The answer must be every line of the records below that contains the word "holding", copied out.

Data for processing Start Marker

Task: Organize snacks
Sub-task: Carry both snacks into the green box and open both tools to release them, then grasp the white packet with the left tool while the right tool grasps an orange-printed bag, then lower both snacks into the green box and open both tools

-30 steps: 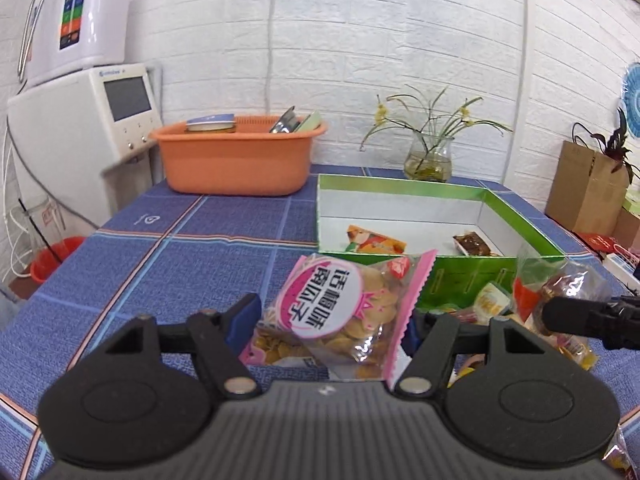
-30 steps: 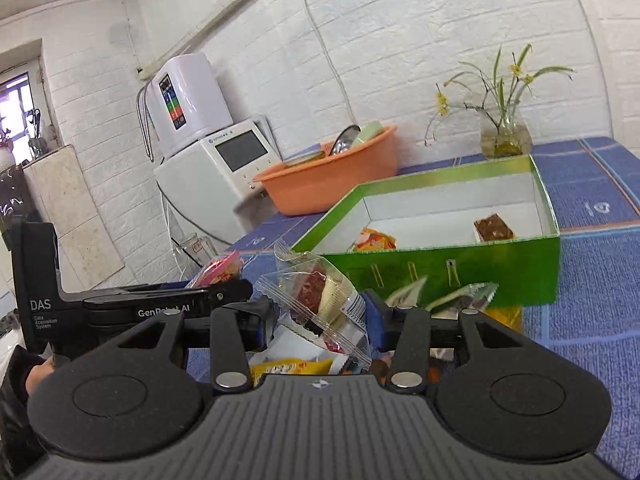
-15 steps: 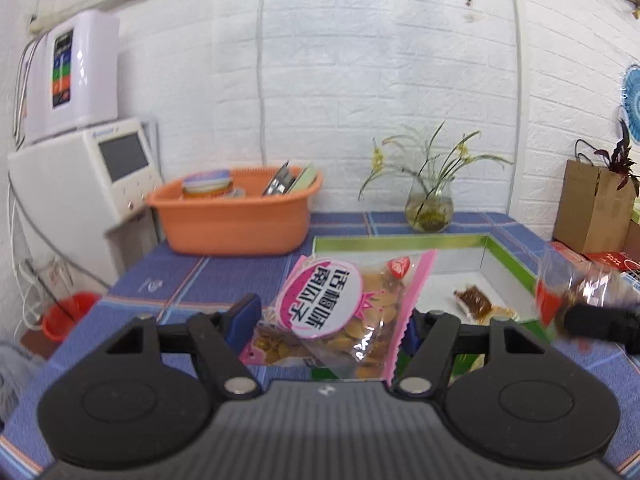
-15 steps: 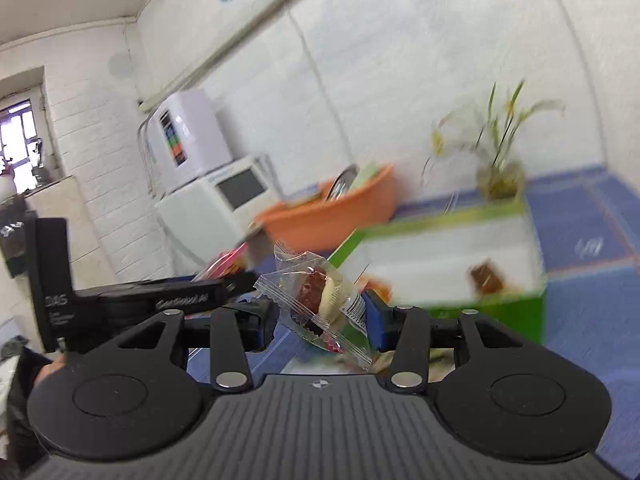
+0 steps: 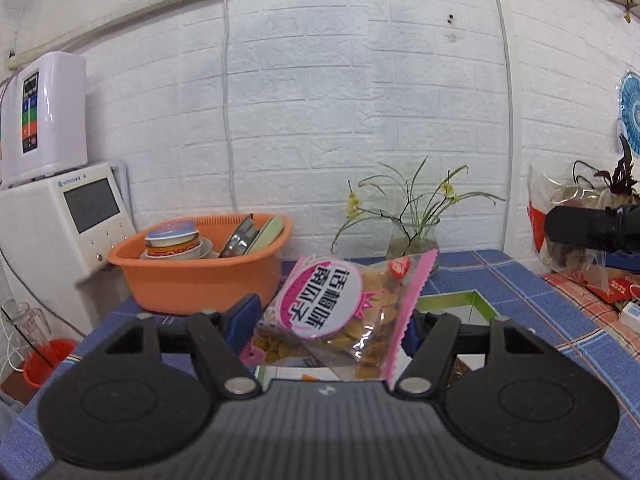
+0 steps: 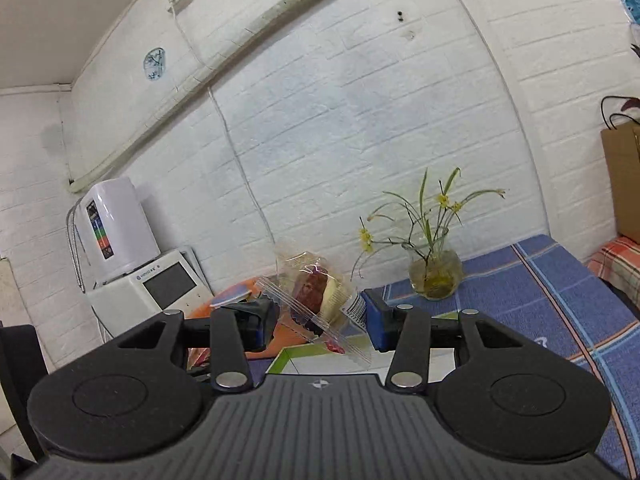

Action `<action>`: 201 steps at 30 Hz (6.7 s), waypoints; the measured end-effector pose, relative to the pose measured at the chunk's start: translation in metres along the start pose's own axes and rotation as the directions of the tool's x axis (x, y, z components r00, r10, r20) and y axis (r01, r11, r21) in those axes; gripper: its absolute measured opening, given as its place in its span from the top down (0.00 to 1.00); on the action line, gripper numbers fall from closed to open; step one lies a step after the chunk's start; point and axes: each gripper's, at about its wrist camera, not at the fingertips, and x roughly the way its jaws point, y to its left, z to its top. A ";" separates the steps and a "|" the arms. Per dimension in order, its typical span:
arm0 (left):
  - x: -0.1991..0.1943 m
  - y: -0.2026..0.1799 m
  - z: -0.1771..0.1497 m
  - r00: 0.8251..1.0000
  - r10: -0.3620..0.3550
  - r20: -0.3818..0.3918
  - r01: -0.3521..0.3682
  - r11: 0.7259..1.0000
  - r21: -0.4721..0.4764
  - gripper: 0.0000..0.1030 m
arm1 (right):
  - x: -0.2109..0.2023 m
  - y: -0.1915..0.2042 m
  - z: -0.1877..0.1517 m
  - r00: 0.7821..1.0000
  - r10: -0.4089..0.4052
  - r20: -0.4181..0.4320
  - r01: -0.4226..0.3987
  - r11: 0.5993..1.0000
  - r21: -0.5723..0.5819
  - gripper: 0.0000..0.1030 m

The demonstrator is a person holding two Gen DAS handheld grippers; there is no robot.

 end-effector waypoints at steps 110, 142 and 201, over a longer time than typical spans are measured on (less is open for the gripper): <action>0.002 0.022 -0.117 0.924 -0.136 -0.358 0.166 0.985 0.054 0.00 | -0.032 0.016 -0.112 0.862 0.055 -0.505 -0.176 0.965 -0.194 0.00; -0.063 0.093 -0.119 0.953 -0.095 -0.287 0.052 0.987 -0.154 0.38 | -0.062 0.017 -0.129 0.884 0.019 -0.467 -0.186 0.931 -0.314 0.16; 0.068 0.001 -0.031 0.986 -0.101 -0.131 0.095 0.994 -0.052 0.37 | 0.075 -0.004 -0.051 0.953 -0.248 -0.175 0.185 0.931 -0.314 0.15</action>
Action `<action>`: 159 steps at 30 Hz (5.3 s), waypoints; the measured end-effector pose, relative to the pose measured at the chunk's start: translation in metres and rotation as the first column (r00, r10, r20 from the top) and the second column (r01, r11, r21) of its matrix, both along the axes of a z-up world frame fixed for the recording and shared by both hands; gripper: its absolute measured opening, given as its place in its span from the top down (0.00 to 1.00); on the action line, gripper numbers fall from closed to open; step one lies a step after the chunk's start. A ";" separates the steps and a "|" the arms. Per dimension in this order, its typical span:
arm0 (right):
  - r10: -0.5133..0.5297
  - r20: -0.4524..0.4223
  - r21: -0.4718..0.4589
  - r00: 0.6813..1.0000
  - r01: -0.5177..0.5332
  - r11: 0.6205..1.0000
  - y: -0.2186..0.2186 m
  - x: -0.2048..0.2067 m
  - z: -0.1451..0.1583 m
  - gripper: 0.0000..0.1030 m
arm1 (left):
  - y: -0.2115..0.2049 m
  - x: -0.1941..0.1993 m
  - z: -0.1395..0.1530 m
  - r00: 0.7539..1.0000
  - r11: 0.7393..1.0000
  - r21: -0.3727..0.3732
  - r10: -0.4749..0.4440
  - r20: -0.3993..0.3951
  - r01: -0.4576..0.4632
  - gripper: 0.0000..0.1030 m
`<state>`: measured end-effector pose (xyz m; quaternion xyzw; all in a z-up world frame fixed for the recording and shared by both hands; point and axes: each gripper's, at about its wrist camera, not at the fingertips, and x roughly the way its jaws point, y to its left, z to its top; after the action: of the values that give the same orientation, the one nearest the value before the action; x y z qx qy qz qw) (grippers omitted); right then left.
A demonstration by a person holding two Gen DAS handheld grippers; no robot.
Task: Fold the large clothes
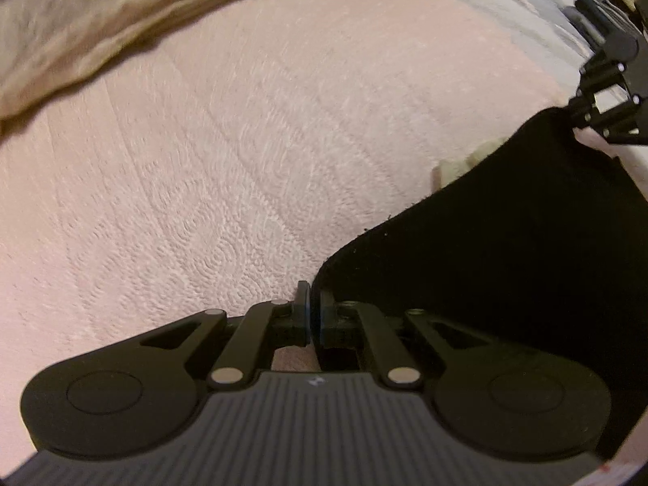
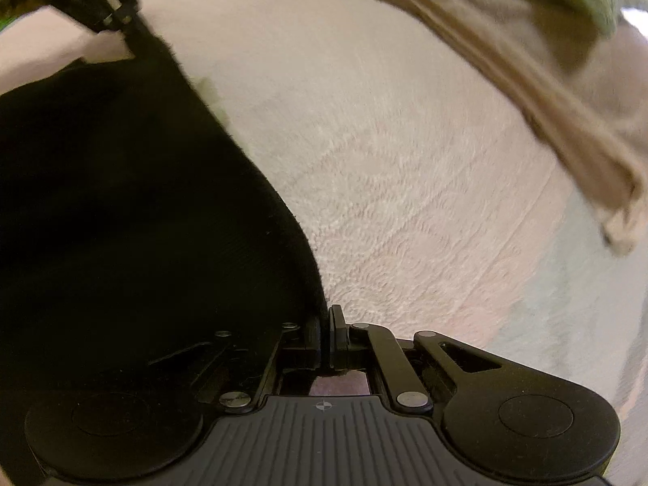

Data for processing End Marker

## [Written solution]
The demonstrator is a person holding two Gen DAS handheld grippers; there is no robot.
A demonstration by a person holding two Gen DAS handheld grippers; no robot.

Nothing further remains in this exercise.